Aim of the exercise:
Gather the lines from the material that contain "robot".

====

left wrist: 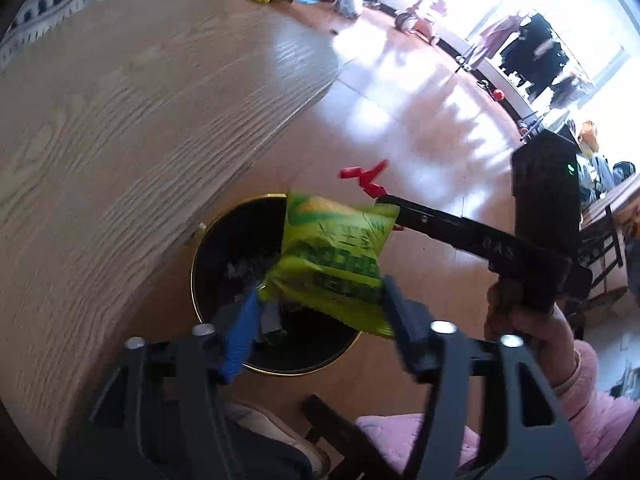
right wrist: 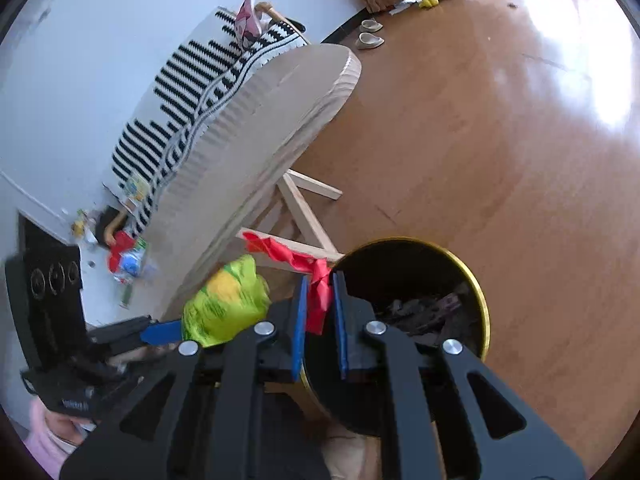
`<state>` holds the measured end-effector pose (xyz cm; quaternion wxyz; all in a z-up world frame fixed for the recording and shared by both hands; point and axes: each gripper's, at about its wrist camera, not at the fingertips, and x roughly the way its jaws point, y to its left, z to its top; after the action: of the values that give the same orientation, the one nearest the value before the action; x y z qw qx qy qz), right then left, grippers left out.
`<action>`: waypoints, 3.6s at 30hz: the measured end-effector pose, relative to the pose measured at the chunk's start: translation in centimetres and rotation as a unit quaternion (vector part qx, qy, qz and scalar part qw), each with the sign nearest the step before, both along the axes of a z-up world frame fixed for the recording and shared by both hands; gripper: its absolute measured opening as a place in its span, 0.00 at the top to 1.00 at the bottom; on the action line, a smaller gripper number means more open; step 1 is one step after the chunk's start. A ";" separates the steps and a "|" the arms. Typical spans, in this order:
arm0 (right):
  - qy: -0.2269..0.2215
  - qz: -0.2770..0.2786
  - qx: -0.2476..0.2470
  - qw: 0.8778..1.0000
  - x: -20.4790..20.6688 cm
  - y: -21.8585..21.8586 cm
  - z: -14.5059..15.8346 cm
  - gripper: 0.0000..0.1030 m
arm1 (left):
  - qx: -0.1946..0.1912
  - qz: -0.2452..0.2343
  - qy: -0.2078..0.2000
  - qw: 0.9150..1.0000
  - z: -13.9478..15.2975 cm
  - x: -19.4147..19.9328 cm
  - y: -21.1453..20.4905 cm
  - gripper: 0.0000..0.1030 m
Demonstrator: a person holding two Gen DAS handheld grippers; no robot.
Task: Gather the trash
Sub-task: 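Carry the popcorn bag and red strip to the black bin and release them, then move both open tools back over the table toward the remaining wrappers, then grasp the green cigarette box with the left tool while the right grasps the white WIPES packet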
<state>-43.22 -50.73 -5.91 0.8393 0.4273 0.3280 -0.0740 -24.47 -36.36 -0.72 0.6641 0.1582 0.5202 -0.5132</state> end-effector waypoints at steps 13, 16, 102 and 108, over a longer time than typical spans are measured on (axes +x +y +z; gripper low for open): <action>0.001 -0.073 -0.035 0.997 -0.9 0.0 3.2 0.05 | -0.108 0.114 -0.126 0.979 11.8 5.8 13.2 0.06; 0.013 -0.048 -0.065 0.997 1.1 1.6 4.1 0.05 | -0.087 0.197 -0.162 0.963 12.3 9.5 21.6 0.06; 0.054 0.397 -0.351 0.846 45.3 34.2 5.8 0.17 | 0.074 0.411 -0.175 0.891 1.3 35.6 46.9 0.15; 0.043 0.379 -0.333 0.862 45.2 33.8 7.6 0.45 | 0.015 0.427 -0.162 0.890 2.4 35.0 47.4 0.42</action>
<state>1.93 -16.96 1.67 0.8801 -0.0385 0.4561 0.1263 10.54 11.07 1.72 0.8918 0.0115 0.4301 -0.1401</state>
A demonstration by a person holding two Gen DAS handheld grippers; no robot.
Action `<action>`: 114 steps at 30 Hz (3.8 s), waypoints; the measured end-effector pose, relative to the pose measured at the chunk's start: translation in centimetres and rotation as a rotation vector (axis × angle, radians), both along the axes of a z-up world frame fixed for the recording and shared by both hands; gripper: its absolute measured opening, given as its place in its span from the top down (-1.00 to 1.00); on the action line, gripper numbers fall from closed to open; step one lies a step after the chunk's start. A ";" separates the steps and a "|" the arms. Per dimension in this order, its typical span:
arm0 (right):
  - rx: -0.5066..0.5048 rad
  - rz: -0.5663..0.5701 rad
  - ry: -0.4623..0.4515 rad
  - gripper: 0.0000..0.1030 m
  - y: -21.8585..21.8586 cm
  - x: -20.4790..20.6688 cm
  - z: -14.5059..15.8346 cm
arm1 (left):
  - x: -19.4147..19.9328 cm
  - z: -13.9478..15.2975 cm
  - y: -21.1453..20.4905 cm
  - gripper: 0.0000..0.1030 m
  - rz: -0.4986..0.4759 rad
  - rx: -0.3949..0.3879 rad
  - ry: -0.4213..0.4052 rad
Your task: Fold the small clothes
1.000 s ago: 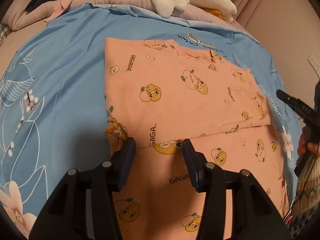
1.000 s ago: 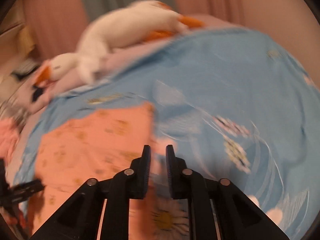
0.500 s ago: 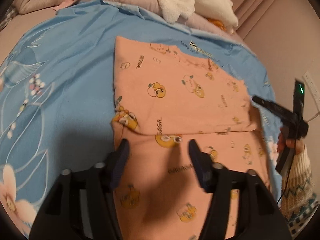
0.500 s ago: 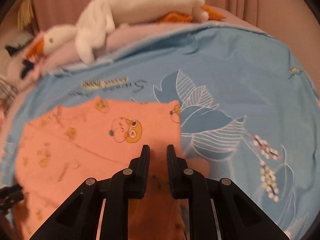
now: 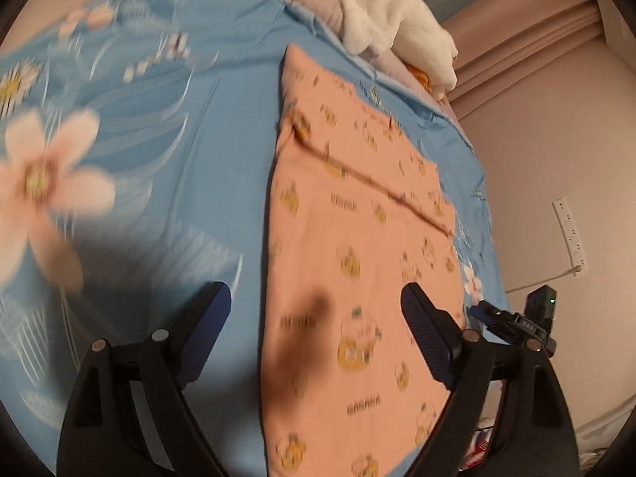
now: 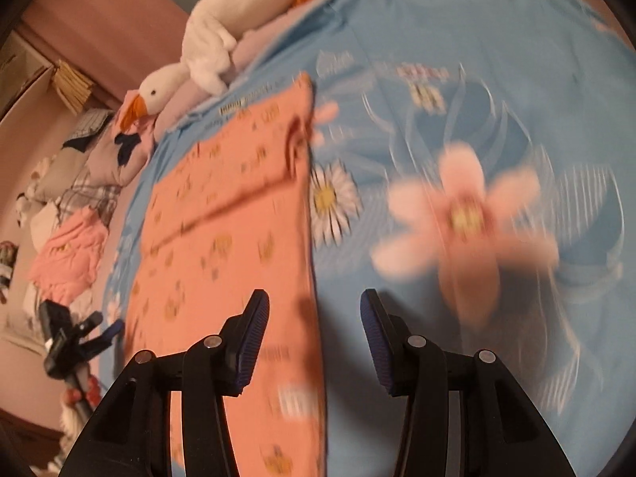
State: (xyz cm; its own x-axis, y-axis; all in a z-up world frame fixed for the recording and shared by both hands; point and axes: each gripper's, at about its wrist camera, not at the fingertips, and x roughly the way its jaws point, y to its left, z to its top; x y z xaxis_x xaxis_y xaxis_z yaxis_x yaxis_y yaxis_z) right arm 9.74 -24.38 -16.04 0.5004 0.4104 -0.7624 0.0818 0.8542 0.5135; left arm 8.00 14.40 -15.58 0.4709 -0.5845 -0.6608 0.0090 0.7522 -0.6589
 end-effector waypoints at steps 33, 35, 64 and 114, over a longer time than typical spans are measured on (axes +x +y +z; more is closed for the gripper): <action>0.316 0.158 -0.233 0.83 3.4 -2.3 3.7 | -1.6 2.8 -0.7 0.94 -0.026 -0.421 -0.045; 0.341 0.162 -0.249 0.83 3.6 -1.2 3.8 | -0.7 2.9 -0.5 0.94 -0.032 -0.446 -0.054; 0.279 0.177 -0.214 0.83 2.2 -4.5 2.6 | -3.9 -0.8 -2.6 0.97 -0.062 -0.381 0.143; -0.200 0.308 -0.134 0.68 9.2 20.8 0.2 | 21.0 1.2 -6.3 0.43 -0.202 0.117 -0.067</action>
State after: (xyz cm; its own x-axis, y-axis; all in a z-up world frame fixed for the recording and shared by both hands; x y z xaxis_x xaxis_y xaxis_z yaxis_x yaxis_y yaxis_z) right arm 30.55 -15.16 -15.82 0.4774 0.4071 -0.7787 -0.2507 0.9125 0.3233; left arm 29.03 8.07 -14.43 0.3972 -0.5922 -0.7010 0.2078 0.8021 -0.5599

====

Expected answer:
Demonstrator: a person holding two Gen DAS handheld grippers; no robot.
A demonstration by a person holding two Gen DAS handheld grippers; no robot.

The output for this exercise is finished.